Annie François : Mine de rien, autobobographie

jeudi 30 août 2012, par Élizabeth Legros Chapuis

Seuil, 2012

Voici un livre éprouvant, dont la lecture secoue, même si on sourit… et on sourit souvent, pourtant, devant l’humour ravageur que déploie Annie François. Quel courage et quelle élégance, cet humour ! Avec Mine de rien s’achève en effet la trilogie par laquelle elle a raconté sa vie avec les livres (Bouquiner, son « autobibliographie », qui était passionnant), avec le tabac (Clopin-Clopant) et enfin avec la souffrance. Ce dernier livre a d’ailleurs été interrompu par la mort de l’auteur, en juin 2009, après quinze années vécues en compagnie du cancer. Il se termine avec un texte de François Chaslin, le compagnon d’Annie François, évoquant ses derniers jours : "De guerre lasse".

Mine de rien n’est pas une méthode pour nous enseigner comment vivre avec la maladie, comment la vivre quand on la sait incurable.
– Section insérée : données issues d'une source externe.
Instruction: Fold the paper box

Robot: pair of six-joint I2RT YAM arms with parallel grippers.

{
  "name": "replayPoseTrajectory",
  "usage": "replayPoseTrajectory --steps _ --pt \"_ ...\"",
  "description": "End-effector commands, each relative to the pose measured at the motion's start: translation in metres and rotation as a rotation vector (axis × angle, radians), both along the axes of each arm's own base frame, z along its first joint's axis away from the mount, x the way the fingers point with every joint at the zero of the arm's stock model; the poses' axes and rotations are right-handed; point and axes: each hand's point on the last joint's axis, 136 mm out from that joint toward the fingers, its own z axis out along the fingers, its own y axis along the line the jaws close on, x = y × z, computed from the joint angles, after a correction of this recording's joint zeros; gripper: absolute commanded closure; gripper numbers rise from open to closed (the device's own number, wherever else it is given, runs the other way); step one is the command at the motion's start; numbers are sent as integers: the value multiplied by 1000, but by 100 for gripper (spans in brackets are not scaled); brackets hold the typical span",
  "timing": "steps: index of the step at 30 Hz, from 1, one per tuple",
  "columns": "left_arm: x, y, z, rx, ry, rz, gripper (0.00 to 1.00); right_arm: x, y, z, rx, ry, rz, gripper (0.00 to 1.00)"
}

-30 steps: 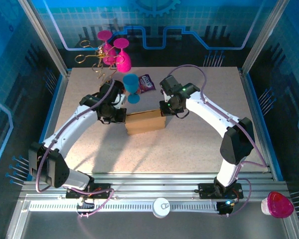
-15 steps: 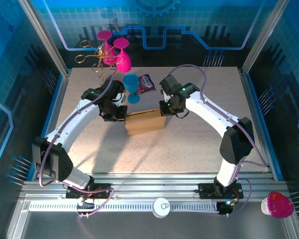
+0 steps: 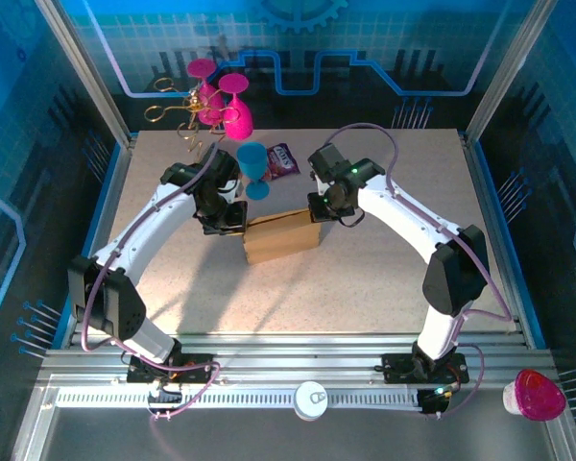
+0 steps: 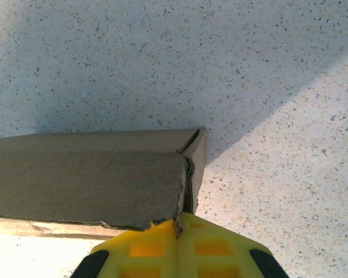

C’est juste l’histoire d’une femme pleine de vitalité qui raconte comment et pourquoi elle l’a vécue de cette manière qui est la sienne propre. Aucune complaisance dans ce récit d’une continuelle vivacité, écrit au présent, au présent de la souffrance. Annie François ne recule pas devant les détails sordides de la maladie vécue au quotidien, mais son humour toujours présent lui permet de les faire passer avec un sourire, « mine de rien ». Défile devant nous aussi toute une cohorte de médecins, compatissants ou expéditifs, avec leur jargon incompréhensible qui donne lieu à des dialogues savoureux. Annie François analyse aussi avec finesse les rapports difficiles du cancéreux avec son entourage.

Je ne me doutais pas à l’aborder que, sous la couverture joliment habillée de mauve de ce livre, se cachait un tel concentré de douleur, qui m’a explosé à la figure comme une mine – elle ne m’en voudrait pas, je pense, de ce mauvais jeu de mots. Impossible au lecteur de ne pas être profondément touché, bouleversé même, par ce que ce livre contient de plus irréductiblement humain.